B. Dampak Penggunaan Obat yang Tidak Rasional
1) Dampak pada mutu pengobatan dan pelayanan Salah satu dampak penggunaan obat yang tidak rasional adalah peningkatan angka mortalitas dan morbiditas. Contohnya pada penderita diare akut non spesifik umumnya sering mendapat antibiotik dan injeksi, sementara pemberian oralit yang lebih dianjurkan jarang dilakukan. Padahal diketahui bahwa resiko terjadinya dehidrasi pada anak diare dapat membahayakan kesehatan jiwa yang bersangkutan. 2) Dampak terhadap biaya pegobatan Penggunaan obat tanpa indikasi yang jelas, atau pemberian obat untuk keadaan yang sama sekali tidak memerlukan terapi obat, jelas merupakan pemborosan dan sangat membebankan pasien. Disini termasuk pula peresepan obat yang mahal padahal alternatif obat yang lain dengan manfaat dan kandungan yang sama dan harga lebih murah masih tersedia. 3) Dampak terhadap kemungkinan efek samping dan efek lain yang tidak diharapkan Beberapa data berikut mewakili dampak negatif yang terjadi akibat penggunaan obat yang tidak rasional: a. Kebiasaan memberikan obat dalam bentuk injeksi akan meningkatkan efek syok anafilaksis. b.
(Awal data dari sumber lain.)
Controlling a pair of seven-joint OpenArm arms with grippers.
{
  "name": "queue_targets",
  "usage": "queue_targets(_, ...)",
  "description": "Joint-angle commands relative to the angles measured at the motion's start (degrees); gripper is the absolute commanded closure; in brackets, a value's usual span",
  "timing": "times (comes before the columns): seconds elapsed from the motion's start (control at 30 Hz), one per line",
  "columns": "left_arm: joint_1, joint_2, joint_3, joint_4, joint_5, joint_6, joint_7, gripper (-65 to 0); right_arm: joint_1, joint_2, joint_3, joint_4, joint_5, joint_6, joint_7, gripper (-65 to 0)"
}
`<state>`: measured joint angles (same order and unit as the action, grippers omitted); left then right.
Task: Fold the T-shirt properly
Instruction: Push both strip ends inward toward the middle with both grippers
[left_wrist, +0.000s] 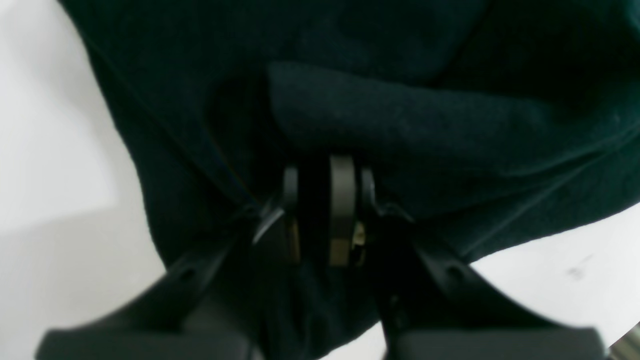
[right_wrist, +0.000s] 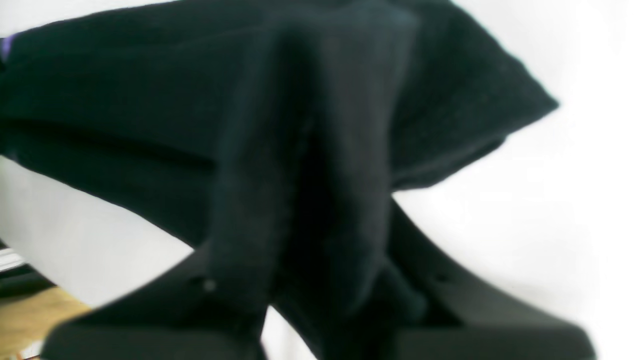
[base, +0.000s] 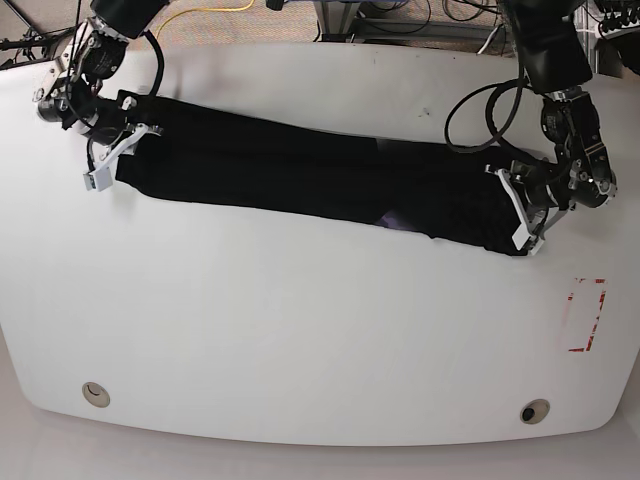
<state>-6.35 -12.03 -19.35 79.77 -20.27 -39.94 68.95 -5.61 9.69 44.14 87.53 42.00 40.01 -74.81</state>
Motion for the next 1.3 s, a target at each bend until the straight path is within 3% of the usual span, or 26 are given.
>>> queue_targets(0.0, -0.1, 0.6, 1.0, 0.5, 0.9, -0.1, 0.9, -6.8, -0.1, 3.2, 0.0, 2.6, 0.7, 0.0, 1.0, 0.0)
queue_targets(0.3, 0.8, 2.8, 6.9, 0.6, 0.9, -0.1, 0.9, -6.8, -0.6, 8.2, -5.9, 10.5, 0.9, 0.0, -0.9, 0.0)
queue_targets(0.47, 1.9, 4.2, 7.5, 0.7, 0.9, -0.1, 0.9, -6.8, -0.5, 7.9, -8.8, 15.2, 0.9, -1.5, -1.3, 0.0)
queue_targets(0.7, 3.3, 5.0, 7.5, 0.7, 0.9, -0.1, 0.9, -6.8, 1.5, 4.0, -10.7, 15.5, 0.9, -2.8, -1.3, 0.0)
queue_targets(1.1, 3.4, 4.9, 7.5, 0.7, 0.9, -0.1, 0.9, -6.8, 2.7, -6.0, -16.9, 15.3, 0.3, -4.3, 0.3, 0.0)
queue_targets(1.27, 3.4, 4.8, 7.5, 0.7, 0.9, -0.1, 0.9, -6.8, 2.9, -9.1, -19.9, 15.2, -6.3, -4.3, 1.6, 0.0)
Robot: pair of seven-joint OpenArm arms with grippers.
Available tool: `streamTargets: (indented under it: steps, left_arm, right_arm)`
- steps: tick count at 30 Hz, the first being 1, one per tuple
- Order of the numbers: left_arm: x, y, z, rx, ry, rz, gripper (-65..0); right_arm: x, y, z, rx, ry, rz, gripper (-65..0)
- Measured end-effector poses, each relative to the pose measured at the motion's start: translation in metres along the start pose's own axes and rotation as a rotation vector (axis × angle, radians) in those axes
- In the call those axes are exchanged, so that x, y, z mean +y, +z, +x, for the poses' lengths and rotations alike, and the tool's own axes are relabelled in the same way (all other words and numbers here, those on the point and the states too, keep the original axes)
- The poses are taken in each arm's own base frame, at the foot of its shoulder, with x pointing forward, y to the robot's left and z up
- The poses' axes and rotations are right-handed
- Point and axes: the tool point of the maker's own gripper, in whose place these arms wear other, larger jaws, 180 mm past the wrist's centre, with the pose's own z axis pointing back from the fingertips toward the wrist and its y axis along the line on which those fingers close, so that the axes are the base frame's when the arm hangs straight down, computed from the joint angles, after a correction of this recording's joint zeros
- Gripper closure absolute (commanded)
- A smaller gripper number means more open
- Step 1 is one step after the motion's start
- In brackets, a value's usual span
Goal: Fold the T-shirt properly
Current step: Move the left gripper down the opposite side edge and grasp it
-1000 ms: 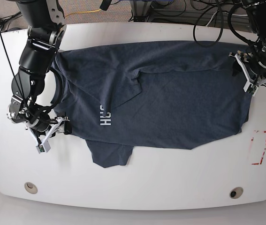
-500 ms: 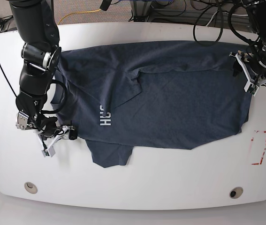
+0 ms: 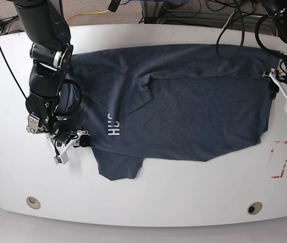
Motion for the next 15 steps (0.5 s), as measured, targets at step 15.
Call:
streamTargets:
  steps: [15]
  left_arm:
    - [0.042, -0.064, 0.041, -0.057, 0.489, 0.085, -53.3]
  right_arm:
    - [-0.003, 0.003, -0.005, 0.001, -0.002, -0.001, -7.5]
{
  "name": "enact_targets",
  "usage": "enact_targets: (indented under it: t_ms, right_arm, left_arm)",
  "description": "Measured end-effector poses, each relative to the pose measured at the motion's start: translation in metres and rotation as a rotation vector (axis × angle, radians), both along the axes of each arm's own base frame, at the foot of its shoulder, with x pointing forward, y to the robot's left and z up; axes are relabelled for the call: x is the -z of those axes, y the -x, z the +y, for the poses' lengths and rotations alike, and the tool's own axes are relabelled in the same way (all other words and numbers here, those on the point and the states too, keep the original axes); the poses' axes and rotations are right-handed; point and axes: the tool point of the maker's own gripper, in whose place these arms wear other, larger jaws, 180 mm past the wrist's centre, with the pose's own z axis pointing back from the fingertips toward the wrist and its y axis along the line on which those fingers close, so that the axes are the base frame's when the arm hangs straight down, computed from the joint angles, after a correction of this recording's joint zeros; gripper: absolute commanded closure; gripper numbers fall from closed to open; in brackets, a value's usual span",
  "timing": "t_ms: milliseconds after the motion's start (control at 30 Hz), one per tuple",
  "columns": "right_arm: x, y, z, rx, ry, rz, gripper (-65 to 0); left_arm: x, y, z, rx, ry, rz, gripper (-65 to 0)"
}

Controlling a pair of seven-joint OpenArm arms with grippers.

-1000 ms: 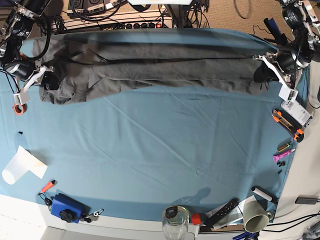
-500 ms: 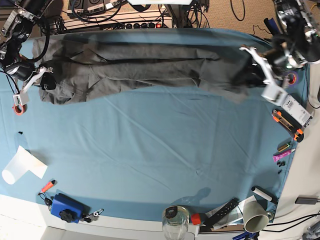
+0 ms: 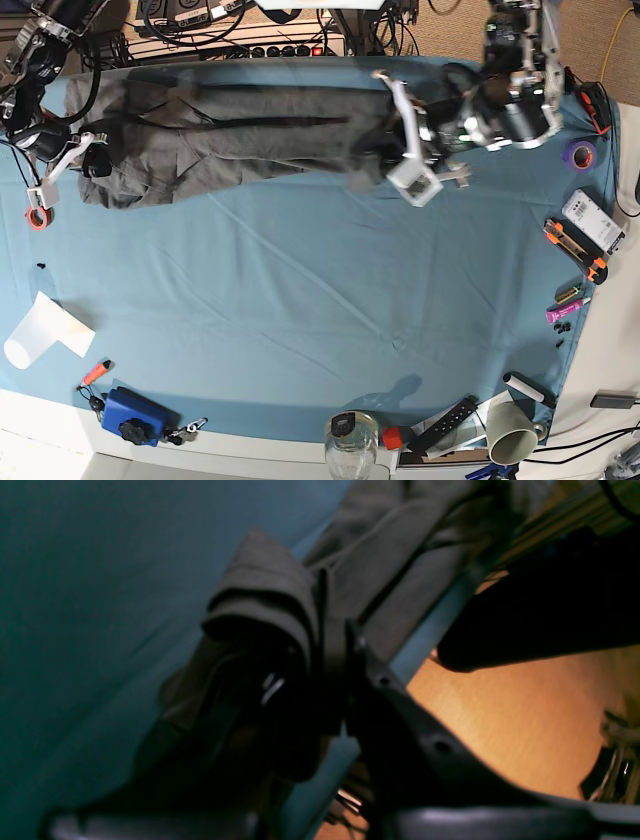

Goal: Fold the T-shirt properly
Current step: 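Grasp the strip end with the left gripper and fold it toward the right gripper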

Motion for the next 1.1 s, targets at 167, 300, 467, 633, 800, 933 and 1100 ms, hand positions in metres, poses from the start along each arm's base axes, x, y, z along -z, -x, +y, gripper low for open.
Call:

Resiko meningkatnya efek samping obat meningkat secara konsisten dengan makin banyaknya jenis obat yang diberikan kepada pasien. Keadaan ini semakin nyata pada usia lanjut. Pada kelompok ini kejadian efek samping dialami oleh satu diantara enam penderita usia lanjut yang dirawat di Rumah Sakit. c. Terjadinya resistensi kuman terhadap antibiotik merupakan salah satu akibat dari pemakaian antibiotik yang berlebihan (over prescribing) maupun pemberian yang bukan indikasi (misalnya infeksi yang disebabkan oleh virus). 4) Dampak terhadap mutu ketersediaan obat Data menunjukan bahwa lebih dari 80% pasien dengan keluhan demam, batuk, dan pilek mendapatkan antibiotik rata-rata untuk 3 hari pemberian. Dari pengobatan tersebut tidak mengherankan bahwa yang sering dikeluhkan di puskesmas adalah tidak cukupnya ketersediaan antibiotik. Akibatnya jika suatu saat ditemukan pasien yang benar-benar menderita infeksi bakteri antibiotik yang dibutuhkan sudah tidak tersedia lagi.